Left cardiac outflow tract malformation

Introduction

Introduction Most patients with Digeorg syndrome in children have left heart outflow tract malformations. Facial features of children with Digolger syndrome include long facial, spherical tip and narrow nose, cleft palate, flat humerus, and increased eye distance Wide, squinting, low lop ear with acupuncture depression and atrophy of the auricle and a small mandible. The disease is caused by some factors (such as viral infection, poisoning) leading to the development of the third and fourth pharyngeal sac neural crest in early pregnancy, resulting in hypoplasia or dysplasia of the thymus (often accompanied by parathyroid glands).

Cause

Cause

(1) Causes of the disease

The disease is caused by some factors (such as viral infection, poisoning) leading to the development of the third and fourth pharyngeal sac neural crest in early pregnancy, resulting in hypoplasia or dysplasia of the thymus (often accompanied by parathyroid glands). Often accompanied by cardiovascular, maxillofacial, ear and other developmental deformities. Among the children born to older parents, some children are related to chromosome 22q11 defects, mainly the deletion of 22q11.2.

(two) pathogenesis

DGS is a group of polymorphic complexes including the pharyngeal arch. The etiology is complicated, and the possible factors are contact with teratogenic preparations and maternal diabetes. Most DGS (90%) patients and patients with cardiac malformations have a gene deletion in 22q11. The high-risk mutant or translocated gene fragment is between D22S75 (N25) and GM00980, and its length is 200-300 kb. The frequently mutated region is between D22S427 and D22S36. Another easily mutated region is the distal end of FCF2. The exact pathogenic or candidate mutant genes to date have not been clarified. These candidate genes include N25 (related to skeletal muscle and inclusion factor heavy chain gene CLTCL), DGCR/LAN/IDD, citrate transporter gene (CTP), and DGCR6. DGS also has other chromosomal site abnormalities, including haploid 10q13, 18q21 and 17p13, 9q diploid and homologous chromosome 18q.

Examine

an examination

Related inspection

Chest CT examination electrocardiogram

According to the corresponding clinical manifestations, laboratory and X-ray examination of the disease, it is found that the thymus deficiency, parathyroid gland and T cell dysfunction can diagnose the disease. Among them, hypoparathyroidism and T cell dysfunction are essential conditions, and other manifestations may or may not be diagnosed. Otolaryngology CT examination. CT examination of the otolaryngology is a method of examining the otolaryngology by CT.

Diagnosis

Differential diagnosis

Different from other primary and secondary immunodeficiency diseases, it can be identified according to clinical characteristics and laboratory assistant examinations.

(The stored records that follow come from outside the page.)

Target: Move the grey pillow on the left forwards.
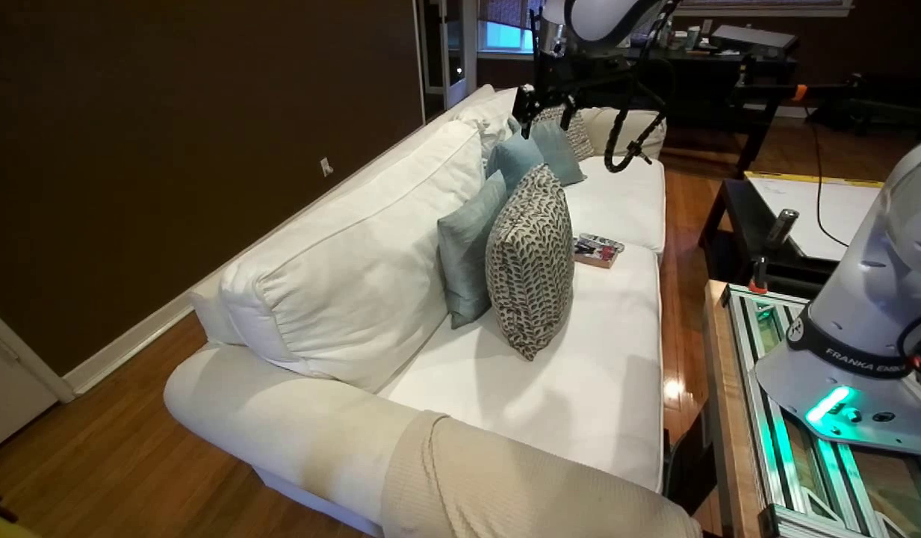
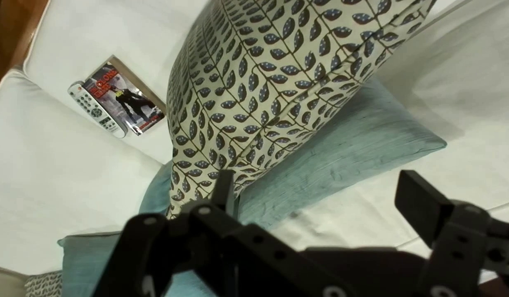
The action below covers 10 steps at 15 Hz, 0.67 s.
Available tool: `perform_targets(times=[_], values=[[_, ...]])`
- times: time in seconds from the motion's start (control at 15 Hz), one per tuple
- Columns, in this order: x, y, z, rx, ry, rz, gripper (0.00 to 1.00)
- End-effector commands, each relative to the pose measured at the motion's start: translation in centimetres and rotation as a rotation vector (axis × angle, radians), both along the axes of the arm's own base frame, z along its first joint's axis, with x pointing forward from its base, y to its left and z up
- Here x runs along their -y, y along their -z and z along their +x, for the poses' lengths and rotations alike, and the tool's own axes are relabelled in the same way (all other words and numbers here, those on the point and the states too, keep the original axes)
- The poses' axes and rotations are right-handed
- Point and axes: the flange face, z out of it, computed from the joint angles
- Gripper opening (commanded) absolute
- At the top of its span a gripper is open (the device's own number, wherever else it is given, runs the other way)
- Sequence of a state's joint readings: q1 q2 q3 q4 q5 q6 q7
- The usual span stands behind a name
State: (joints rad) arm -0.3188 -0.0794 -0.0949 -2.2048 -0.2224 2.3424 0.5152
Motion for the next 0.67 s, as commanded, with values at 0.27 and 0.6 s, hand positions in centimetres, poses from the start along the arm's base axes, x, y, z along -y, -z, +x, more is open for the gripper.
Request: perform_targets(times=[0.27,0.6], values=[[6.1,3.5,4.7,-0.122,0.237,0.263,1.00],[8.7,8.1,10.2,-0.158,0.275,0.234,1.00]])
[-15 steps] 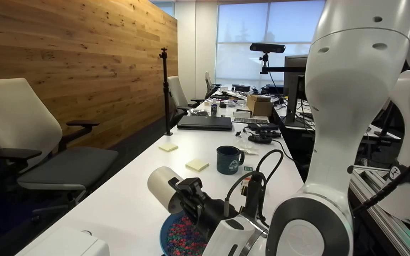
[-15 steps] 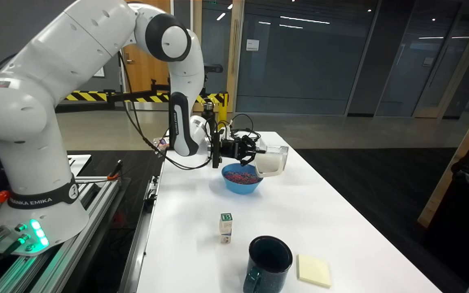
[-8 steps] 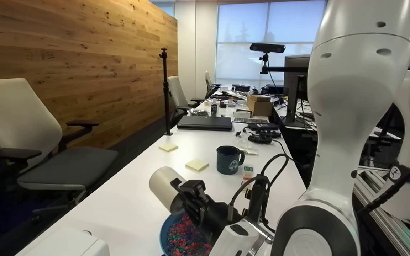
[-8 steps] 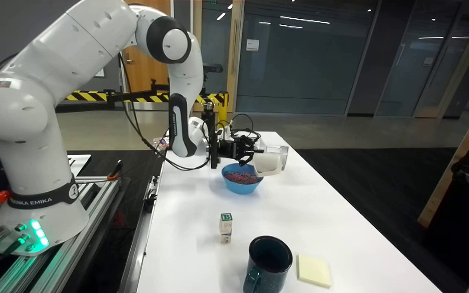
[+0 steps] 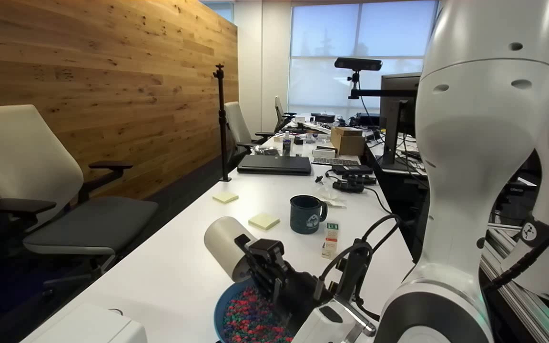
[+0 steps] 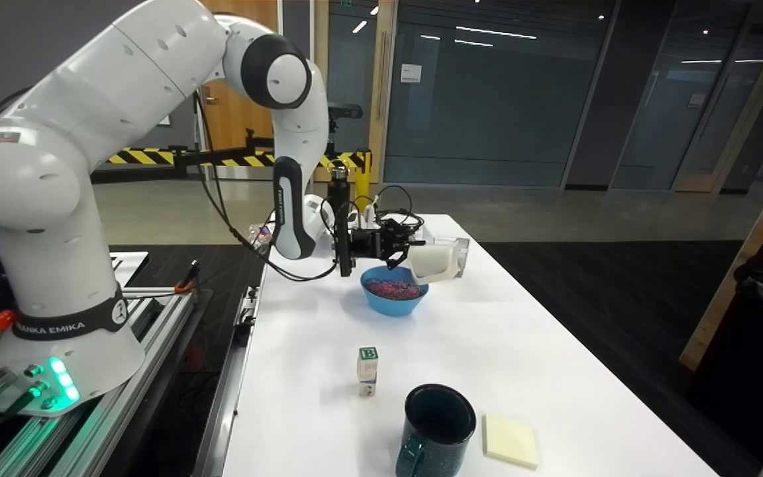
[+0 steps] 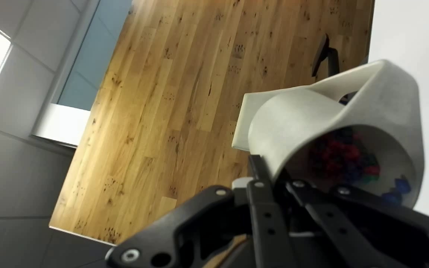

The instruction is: Pour the contents of the white cu into the blue bowl

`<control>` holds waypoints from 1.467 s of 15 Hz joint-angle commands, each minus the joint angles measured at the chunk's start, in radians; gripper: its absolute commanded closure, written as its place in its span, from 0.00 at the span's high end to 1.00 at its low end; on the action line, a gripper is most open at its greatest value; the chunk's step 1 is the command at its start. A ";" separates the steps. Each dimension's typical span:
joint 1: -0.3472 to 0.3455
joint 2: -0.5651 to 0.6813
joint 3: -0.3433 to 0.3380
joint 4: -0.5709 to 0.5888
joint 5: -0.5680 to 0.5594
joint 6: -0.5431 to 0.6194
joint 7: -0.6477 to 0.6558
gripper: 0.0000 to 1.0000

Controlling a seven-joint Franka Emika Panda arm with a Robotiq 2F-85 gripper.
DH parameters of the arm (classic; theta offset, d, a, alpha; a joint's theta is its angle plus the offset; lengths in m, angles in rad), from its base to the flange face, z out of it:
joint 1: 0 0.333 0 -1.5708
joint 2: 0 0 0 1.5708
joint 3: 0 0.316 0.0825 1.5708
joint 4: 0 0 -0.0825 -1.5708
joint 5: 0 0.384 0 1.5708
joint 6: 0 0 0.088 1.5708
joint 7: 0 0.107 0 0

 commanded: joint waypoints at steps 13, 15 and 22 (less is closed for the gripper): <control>0.010 0.045 -0.004 -0.015 -0.109 -0.171 0.051 0.01; 0.009 0.046 -0.003 -0.014 -0.114 -0.177 0.051 0.01; 0.012 0.052 -0.008 -0.006 -0.128 -0.203 0.057 0.01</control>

1. Heart abnormalities: Most patients have left heart outflow tract malformations. Other lesions include right heart outflow tract malformations including pulmonary atresia and tetralogy of Fallot, right ventricular outflow tract, and pulmonary artery stenosis.

2. Hypocalcemia: Hand and foot convulsions caused by hypocalcemia usually occur within 24 to 48 hours after birth, and 1 patient diagnoses hypocalcemia for the first time at 5 years of age. In 40 cases of long-term follow-up, 26 cases of hypocalcemia were corrected, 4 cases died, and the remaining 10 patients continued to receive treatment. Hypocalcemia is particularly prominent during the first two weeks of life, but most are transient and relieve with age.

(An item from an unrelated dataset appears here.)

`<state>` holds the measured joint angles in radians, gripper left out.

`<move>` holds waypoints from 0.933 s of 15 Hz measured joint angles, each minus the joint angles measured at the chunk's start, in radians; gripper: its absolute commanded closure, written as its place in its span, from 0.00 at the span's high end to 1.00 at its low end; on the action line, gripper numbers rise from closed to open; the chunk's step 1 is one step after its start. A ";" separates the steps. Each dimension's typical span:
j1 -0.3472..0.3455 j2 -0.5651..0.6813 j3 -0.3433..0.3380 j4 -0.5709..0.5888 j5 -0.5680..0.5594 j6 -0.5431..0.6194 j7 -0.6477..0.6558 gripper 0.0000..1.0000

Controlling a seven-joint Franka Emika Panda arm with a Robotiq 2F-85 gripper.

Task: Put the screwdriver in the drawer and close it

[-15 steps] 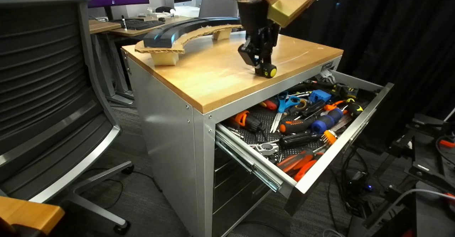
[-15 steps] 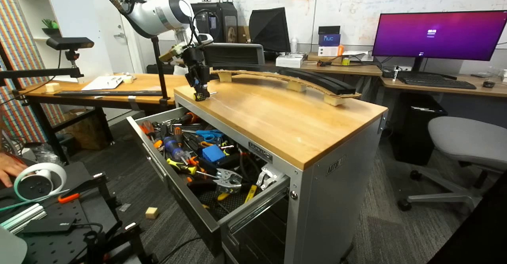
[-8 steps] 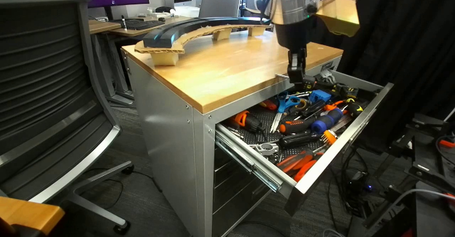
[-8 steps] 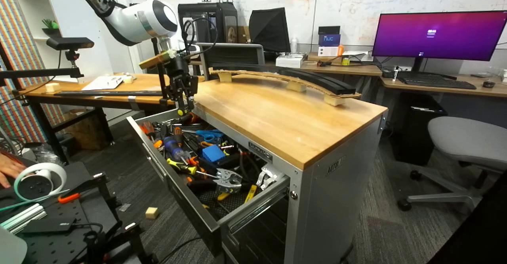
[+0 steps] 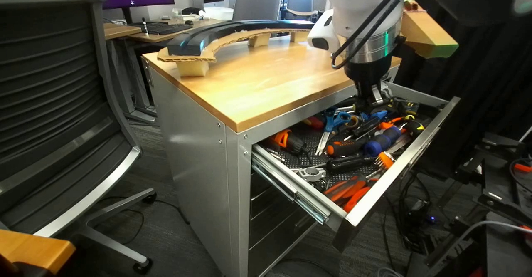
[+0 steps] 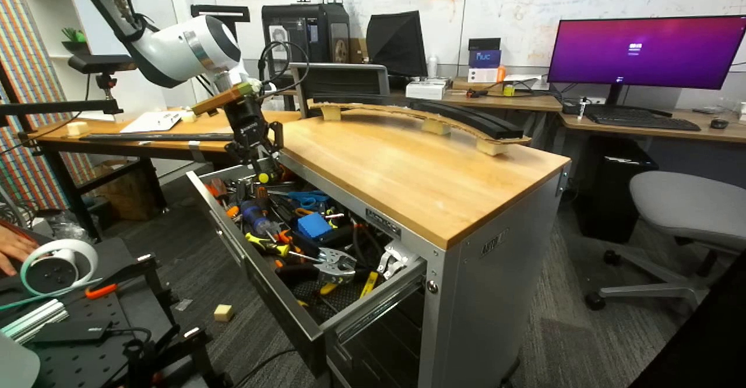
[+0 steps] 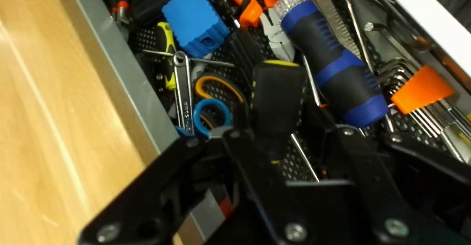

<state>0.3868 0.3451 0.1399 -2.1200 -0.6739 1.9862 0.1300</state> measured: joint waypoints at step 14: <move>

3. Facial features: facial features include long face, spherical tip and narrow nose, cleft palate, flattened humerus, widened eye distance, squint, low lop ear with auricular sag and avray hypoplasia and mandibular hyposmosis . Other rare body abnormalities include microcephaly, short stature, slender toe, inguinal hernia, and scoliosis.

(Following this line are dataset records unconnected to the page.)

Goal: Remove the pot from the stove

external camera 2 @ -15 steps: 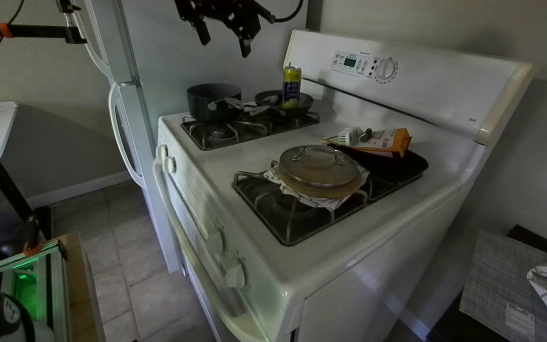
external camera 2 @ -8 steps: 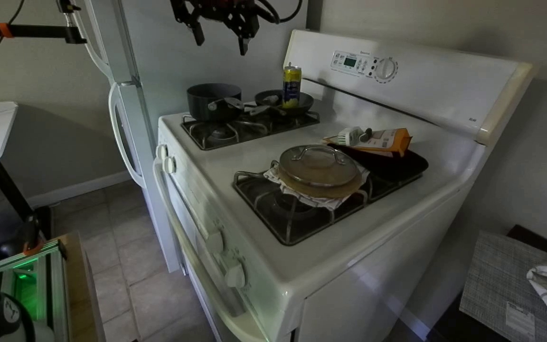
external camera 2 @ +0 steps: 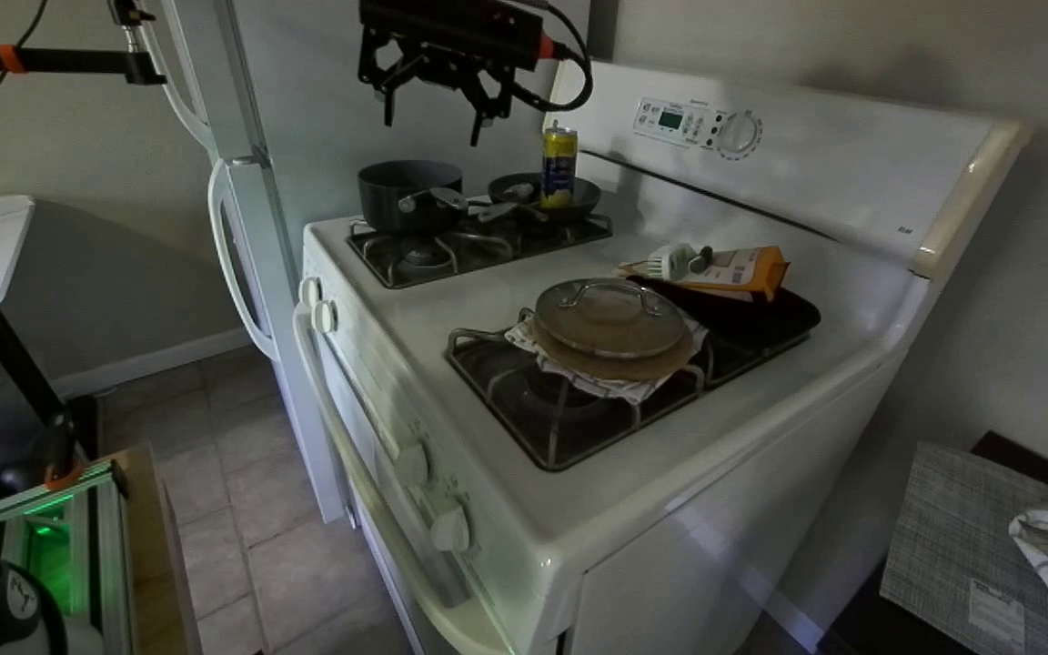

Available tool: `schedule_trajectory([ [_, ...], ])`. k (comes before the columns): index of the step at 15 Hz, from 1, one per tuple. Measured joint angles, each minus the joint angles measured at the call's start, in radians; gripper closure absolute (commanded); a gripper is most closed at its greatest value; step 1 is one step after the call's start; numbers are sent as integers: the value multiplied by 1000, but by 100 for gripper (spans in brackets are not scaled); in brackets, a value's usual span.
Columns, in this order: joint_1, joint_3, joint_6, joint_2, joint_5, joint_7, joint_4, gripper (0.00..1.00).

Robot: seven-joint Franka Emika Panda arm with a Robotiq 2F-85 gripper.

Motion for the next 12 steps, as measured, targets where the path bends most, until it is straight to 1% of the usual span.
schedule_trajectory([
  [2,-20,14,-47,70,5,-46,60,0],
  [4,-23,19,-55,99,6,-55,85,0],
  [5,-39,35,-55,101,6,-55,86,0],
  [7,-93,91,-52,108,-4,-87,87,0],
  [9,-127,137,-30,128,-32,-142,90,0],
  [12,-151,195,57,178,-75,-250,106,0],
])
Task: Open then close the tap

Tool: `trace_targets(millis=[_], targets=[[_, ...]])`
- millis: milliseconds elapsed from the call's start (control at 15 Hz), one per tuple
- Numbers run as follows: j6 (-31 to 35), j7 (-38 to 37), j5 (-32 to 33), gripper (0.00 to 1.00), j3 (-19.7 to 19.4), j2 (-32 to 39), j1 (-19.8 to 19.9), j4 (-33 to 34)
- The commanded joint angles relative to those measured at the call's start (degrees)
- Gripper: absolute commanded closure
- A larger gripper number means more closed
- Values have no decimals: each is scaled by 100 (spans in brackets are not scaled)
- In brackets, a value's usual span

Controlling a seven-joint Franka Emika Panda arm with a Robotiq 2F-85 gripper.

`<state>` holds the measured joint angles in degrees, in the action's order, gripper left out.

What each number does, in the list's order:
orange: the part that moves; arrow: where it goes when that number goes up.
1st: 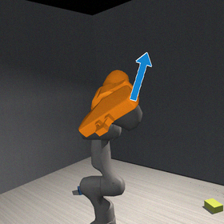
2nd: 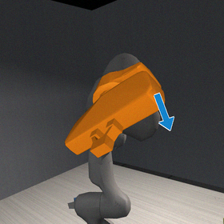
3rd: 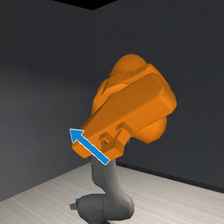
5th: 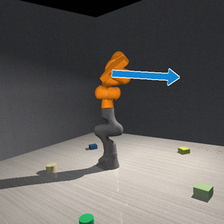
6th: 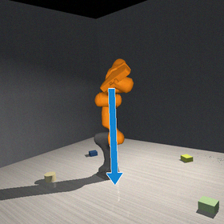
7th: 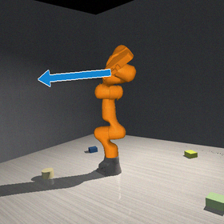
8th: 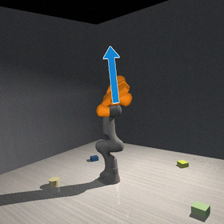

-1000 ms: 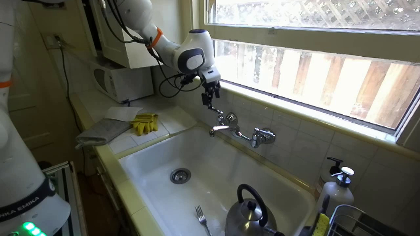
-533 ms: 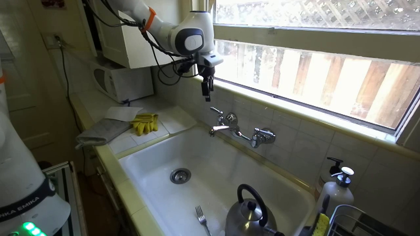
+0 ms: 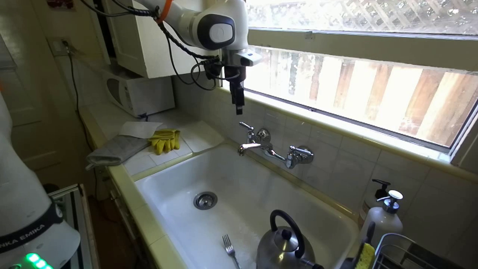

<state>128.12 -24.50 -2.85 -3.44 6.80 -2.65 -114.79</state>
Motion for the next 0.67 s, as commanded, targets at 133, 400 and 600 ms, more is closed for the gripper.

4. Repeated infection: children with complete DiGeorge syndrome have impaired immune function due to thymic dysplasia, often prone to repeated infections, manifested as chronic rhinitis, repeated pneumonia (including Pneumocystis carinii pneumonia), oral Candida infection and diarrhea . The child is very weak and not easy to survive.

5. Neuropsychiatric problems: With the improvement of treatment methods, the number of survivors of DGS children has increased, and neuropsychiatric problems have been paid attention to. Children with mild neuropsychiatric development and cognitive impairment. The majority of sick children had an IQ of 73 ± 10. Progressive muscle rigidity, gait instability, etc. suggest a neurodegenerative change.

6. Autoimmune diseases: DGS has a higher chance of developing autoimmune diseases than normal children, including juvenile rheumatoid arthritis, autoimmune hemolytic anemia and thyroiditis.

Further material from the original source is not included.